■ **RECORDED DATA**
•••••

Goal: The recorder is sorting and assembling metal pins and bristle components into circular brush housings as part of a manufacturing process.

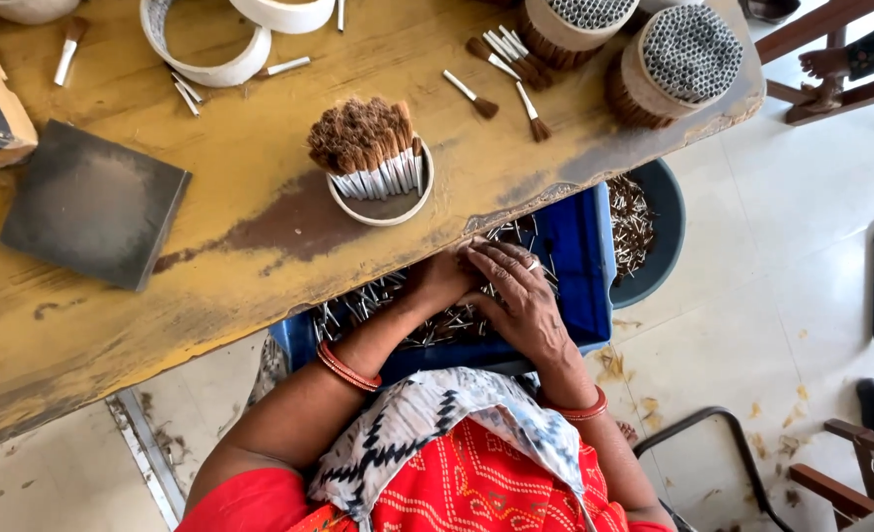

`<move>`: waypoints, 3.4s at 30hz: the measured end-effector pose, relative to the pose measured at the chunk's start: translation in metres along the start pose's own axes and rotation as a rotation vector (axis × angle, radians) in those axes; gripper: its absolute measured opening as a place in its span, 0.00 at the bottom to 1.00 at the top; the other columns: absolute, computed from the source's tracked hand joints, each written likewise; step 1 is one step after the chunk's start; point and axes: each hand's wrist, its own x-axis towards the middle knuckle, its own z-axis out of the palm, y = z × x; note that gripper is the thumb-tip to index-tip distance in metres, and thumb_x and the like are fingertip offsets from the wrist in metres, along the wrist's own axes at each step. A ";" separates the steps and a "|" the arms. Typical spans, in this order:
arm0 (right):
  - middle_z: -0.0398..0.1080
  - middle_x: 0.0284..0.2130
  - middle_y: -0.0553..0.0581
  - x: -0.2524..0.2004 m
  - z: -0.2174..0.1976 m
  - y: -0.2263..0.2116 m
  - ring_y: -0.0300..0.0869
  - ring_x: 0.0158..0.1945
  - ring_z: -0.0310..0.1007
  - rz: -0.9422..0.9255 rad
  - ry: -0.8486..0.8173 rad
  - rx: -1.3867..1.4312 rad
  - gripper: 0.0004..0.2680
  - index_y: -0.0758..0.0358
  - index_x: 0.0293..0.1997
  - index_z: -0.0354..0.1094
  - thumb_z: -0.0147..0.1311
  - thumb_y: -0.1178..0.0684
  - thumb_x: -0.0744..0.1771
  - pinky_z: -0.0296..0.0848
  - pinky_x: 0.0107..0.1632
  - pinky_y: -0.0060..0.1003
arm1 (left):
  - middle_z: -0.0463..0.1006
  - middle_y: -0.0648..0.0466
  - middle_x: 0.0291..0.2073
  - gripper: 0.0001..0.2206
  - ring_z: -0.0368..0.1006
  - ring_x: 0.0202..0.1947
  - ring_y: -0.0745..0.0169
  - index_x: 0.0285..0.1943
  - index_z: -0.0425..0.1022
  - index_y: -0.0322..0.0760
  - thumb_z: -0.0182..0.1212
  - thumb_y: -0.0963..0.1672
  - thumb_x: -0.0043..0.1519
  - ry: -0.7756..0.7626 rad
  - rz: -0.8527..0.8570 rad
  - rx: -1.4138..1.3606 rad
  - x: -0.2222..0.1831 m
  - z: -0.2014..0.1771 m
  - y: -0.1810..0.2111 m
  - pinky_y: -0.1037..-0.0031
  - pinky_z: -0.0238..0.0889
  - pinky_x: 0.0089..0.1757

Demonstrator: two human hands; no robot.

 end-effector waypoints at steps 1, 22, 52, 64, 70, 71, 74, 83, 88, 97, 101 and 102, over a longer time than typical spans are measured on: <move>0.71 0.58 0.63 0.001 -0.002 -0.002 0.57 0.62 0.69 -0.011 0.027 -0.055 0.20 0.65 0.62 0.68 0.65 0.56 0.63 0.67 0.62 0.51 | 0.83 0.46 0.43 0.14 0.79 0.45 0.52 0.54 0.78 0.38 0.66 0.42 0.59 0.056 0.115 -0.091 -0.005 -0.005 0.006 0.66 0.70 0.45; 0.75 0.42 0.57 -0.016 0.006 0.001 0.48 0.46 0.77 0.065 0.387 -0.061 0.09 0.64 0.48 0.75 0.65 0.65 0.65 0.75 0.49 0.38 | 0.79 0.54 0.48 0.18 0.78 0.48 0.60 0.56 0.73 0.40 0.67 0.41 0.57 -0.112 -0.232 -0.955 -0.013 -0.011 0.030 0.64 0.77 0.41; 0.61 0.66 0.62 -0.025 0.028 0.039 0.55 0.73 0.60 -0.054 -0.016 0.019 0.32 0.60 0.76 0.50 0.61 0.47 0.64 0.60 0.77 0.49 | 0.78 0.58 0.49 0.21 0.75 0.47 0.68 0.58 0.72 0.41 0.63 0.38 0.54 -0.310 -0.525 -0.855 -0.016 -0.011 -0.029 0.71 0.72 0.39; 0.74 0.54 0.57 -0.030 0.025 0.041 0.46 0.58 0.72 0.012 0.137 -0.053 0.16 0.63 0.59 0.71 0.58 0.56 0.64 0.68 0.61 0.45 | 0.83 0.48 0.49 0.28 0.80 0.45 0.62 0.63 0.73 0.39 0.69 0.38 0.50 -0.029 -0.054 -0.084 -0.015 -0.013 0.019 0.71 0.73 0.44; 0.72 0.51 0.55 -0.038 0.030 0.046 0.45 0.55 0.72 -0.196 0.167 0.096 0.09 0.60 0.57 0.71 0.54 0.58 0.70 0.70 0.63 0.40 | 0.84 0.49 0.47 0.26 0.80 0.44 0.64 0.61 0.75 0.37 0.68 0.38 0.50 0.038 0.104 -0.077 0.002 0.002 -0.065 0.70 0.73 0.43; 0.72 0.51 0.55 -0.037 0.027 0.042 0.45 0.55 0.72 -0.195 0.169 0.092 0.09 0.60 0.57 0.71 0.54 0.58 0.70 0.70 0.63 0.40 | 0.84 0.49 0.47 0.26 0.80 0.44 0.64 0.61 0.75 0.37 0.68 0.38 0.50 0.037 0.108 -0.078 0.003 0.002 -0.074 0.70 0.73 0.43; 0.71 0.52 0.57 -0.033 0.020 0.038 0.46 0.56 0.71 -0.129 0.210 0.082 0.10 0.63 0.60 0.70 0.54 0.57 0.71 0.70 0.63 0.40 | 0.85 0.46 0.41 0.18 0.81 0.40 0.61 0.54 0.79 0.34 0.71 0.41 0.54 0.072 0.063 0.121 0.004 0.001 -0.082 0.67 0.75 0.40; 0.71 0.51 0.55 -0.043 0.017 0.035 0.46 0.57 0.72 -0.202 0.261 -0.037 0.10 0.62 0.57 0.70 0.57 0.55 0.70 0.71 0.58 0.39 | 0.80 0.56 0.49 0.16 0.77 0.45 0.65 0.59 0.75 0.42 0.60 0.42 0.61 -0.065 -0.336 -0.808 0.002 -0.012 -0.051 0.71 0.73 0.40; 0.71 0.53 0.51 -0.041 0.018 0.030 0.42 0.56 0.70 0.019 0.211 -0.160 0.09 0.52 0.49 0.70 0.62 0.47 0.68 0.67 0.60 0.40 | 0.75 0.54 0.55 0.15 0.72 0.52 0.64 0.63 0.68 0.41 0.61 0.43 0.68 -0.145 -0.446 -1.179 0.010 -0.015 -0.104 0.72 0.73 0.44; 0.62 0.62 0.60 -0.044 0.044 0.048 0.50 0.65 0.62 0.017 -0.029 0.017 0.31 0.57 0.77 0.51 0.61 0.45 0.65 0.63 0.67 0.44 | 0.71 0.52 0.57 0.31 0.72 0.54 0.59 0.67 0.63 0.43 0.67 0.35 0.53 -0.356 -0.446 -0.905 0.007 0.017 -0.169 0.69 0.70 0.39; 0.61 0.63 0.65 -0.026 0.013 0.023 0.58 0.68 0.63 -0.080 0.112 -0.026 0.34 0.61 0.72 0.51 0.63 0.48 0.58 0.61 0.70 0.55 | 0.71 0.52 0.58 0.31 0.71 0.55 0.59 0.68 0.62 0.43 0.66 0.35 0.55 -0.321 -0.378 -0.955 0.002 0.010 -0.118 0.71 0.71 0.42; 0.60 0.64 0.65 -0.029 0.021 0.031 0.56 0.67 0.62 -0.062 0.076 0.030 0.35 0.60 0.75 0.49 0.62 0.49 0.60 0.63 0.71 0.51 | 0.71 0.55 0.58 0.33 0.71 0.56 0.59 0.69 0.62 0.48 0.65 0.35 0.53 -0.292 -0.390 -0.952 0.002 0.009 -0.112 0.69 0.72 0.43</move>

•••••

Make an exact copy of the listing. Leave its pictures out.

■ **EXERCISE ANSWER**
Goal: The recorder is sorting and assembling metal pins and bristle components into circular brush housings as part of a manufacturing process.


`<move>`: waypoints, 3.4s at 30hz: the measured end-effector pose, relative to the pose measured at the chunk's start: translation in metres along the start pose's own axes and rotation as a rotation vector (axis × angle, radians) in those axes; gripper: its absolute measured opening as a place in its span, 0.00 at the bottom to 1.00 at the top; the other columns: absolute, computed from the source's tracked hand joints, each written likewise; step 1 is one step after the chunk's start; point and axes: each hand's wrist, its own x-axis towards the middle knuckle, its own z-axis out of the palm, y = z × x; note that gripper is the thumb-tip to index-tip distance in metres, and thumb_x and the like are fingertip offsets from the wrist in metres, along the wrist's own axes at each step. A ";" separates the steps and a "|" the arms. Typical spans, in this order:
arm0 (right):
  - middle_z: -0.0398..0.1080
  - middle_x: 0.0284..0.2130
  - middle_y: -0.0553..0.0581
  - x: -0.2524..0.2004 m
  - z: -0.2174..0.1976 m
  - y: -0.2263..0.2116 m
  - ring_y: -0.0300..0.0869
  - ring_x: 0.0158..0.1945
  - ring_z: -0.0310..0.1007
  - rz: -0.9422..0.9255 rad
  - ry: -0.8486..0.8173 rad
  - rx: -1.3867..1.4312 rad
  - gripper: 0.0004..0.2680
  - index_y: -0.0758..0.0358
  - index_x: 0.0293..0.1997
  - index_z: -0.0354..0.1094
  - thumb_z: -0.0147..0.1311
  - thumb_y: -0.1178..0.0684
  - thumb_x: -0.0744..0.1771
  - pinky_z: -0.0296..0.0848
  - pinky_x: 0.0107..0.1632
  - pinky_y: -0.0060..0.1003
arm1 (left):
  - middle_z: -0.0463..0.1006
  - middle_y: -0.0648..0.0466
  - middle_x: 0.0291..0.2073
  - gripper: 0.0001..0.2206
  - ring_z: -0.0368..0.1006
  - ring_x: 0.0202..0.1947
  - ring_y: -0.0745..0.0169
  - index_x: 0.0285..0.1943
  - index_z: -0.0425..0.1022
  - index_y: -0.0322..0.0760
  - thumb_z: -0.0182..0.1212
  - thumb_y: -0.0963..0.1672
  - thumb_x: -0.0043..0.1519
  - ry: -0.7756..0.7626 rad
  - rz: -0.8527..0.8570 rad
  - rx: -1.4138..1.3606 rad
  - x: -0.2222..0.1831 m
  - z: -0.2014..0.1771 m
  - y: -0.1810..0.2111 m
  - pinky_y: -0.1037..-0.0031
  - pinky_z: -0.0238..0.0889
  - pinky_x: 0.0089..0.1757

Demonstrator: two human hands; no robot.

 end-effector waypoints at steps 1, 22, 52, 64, 70, 71, 74, 83, 88, 97, 101 and 102, over a longer time than typical spans are measured on: <move>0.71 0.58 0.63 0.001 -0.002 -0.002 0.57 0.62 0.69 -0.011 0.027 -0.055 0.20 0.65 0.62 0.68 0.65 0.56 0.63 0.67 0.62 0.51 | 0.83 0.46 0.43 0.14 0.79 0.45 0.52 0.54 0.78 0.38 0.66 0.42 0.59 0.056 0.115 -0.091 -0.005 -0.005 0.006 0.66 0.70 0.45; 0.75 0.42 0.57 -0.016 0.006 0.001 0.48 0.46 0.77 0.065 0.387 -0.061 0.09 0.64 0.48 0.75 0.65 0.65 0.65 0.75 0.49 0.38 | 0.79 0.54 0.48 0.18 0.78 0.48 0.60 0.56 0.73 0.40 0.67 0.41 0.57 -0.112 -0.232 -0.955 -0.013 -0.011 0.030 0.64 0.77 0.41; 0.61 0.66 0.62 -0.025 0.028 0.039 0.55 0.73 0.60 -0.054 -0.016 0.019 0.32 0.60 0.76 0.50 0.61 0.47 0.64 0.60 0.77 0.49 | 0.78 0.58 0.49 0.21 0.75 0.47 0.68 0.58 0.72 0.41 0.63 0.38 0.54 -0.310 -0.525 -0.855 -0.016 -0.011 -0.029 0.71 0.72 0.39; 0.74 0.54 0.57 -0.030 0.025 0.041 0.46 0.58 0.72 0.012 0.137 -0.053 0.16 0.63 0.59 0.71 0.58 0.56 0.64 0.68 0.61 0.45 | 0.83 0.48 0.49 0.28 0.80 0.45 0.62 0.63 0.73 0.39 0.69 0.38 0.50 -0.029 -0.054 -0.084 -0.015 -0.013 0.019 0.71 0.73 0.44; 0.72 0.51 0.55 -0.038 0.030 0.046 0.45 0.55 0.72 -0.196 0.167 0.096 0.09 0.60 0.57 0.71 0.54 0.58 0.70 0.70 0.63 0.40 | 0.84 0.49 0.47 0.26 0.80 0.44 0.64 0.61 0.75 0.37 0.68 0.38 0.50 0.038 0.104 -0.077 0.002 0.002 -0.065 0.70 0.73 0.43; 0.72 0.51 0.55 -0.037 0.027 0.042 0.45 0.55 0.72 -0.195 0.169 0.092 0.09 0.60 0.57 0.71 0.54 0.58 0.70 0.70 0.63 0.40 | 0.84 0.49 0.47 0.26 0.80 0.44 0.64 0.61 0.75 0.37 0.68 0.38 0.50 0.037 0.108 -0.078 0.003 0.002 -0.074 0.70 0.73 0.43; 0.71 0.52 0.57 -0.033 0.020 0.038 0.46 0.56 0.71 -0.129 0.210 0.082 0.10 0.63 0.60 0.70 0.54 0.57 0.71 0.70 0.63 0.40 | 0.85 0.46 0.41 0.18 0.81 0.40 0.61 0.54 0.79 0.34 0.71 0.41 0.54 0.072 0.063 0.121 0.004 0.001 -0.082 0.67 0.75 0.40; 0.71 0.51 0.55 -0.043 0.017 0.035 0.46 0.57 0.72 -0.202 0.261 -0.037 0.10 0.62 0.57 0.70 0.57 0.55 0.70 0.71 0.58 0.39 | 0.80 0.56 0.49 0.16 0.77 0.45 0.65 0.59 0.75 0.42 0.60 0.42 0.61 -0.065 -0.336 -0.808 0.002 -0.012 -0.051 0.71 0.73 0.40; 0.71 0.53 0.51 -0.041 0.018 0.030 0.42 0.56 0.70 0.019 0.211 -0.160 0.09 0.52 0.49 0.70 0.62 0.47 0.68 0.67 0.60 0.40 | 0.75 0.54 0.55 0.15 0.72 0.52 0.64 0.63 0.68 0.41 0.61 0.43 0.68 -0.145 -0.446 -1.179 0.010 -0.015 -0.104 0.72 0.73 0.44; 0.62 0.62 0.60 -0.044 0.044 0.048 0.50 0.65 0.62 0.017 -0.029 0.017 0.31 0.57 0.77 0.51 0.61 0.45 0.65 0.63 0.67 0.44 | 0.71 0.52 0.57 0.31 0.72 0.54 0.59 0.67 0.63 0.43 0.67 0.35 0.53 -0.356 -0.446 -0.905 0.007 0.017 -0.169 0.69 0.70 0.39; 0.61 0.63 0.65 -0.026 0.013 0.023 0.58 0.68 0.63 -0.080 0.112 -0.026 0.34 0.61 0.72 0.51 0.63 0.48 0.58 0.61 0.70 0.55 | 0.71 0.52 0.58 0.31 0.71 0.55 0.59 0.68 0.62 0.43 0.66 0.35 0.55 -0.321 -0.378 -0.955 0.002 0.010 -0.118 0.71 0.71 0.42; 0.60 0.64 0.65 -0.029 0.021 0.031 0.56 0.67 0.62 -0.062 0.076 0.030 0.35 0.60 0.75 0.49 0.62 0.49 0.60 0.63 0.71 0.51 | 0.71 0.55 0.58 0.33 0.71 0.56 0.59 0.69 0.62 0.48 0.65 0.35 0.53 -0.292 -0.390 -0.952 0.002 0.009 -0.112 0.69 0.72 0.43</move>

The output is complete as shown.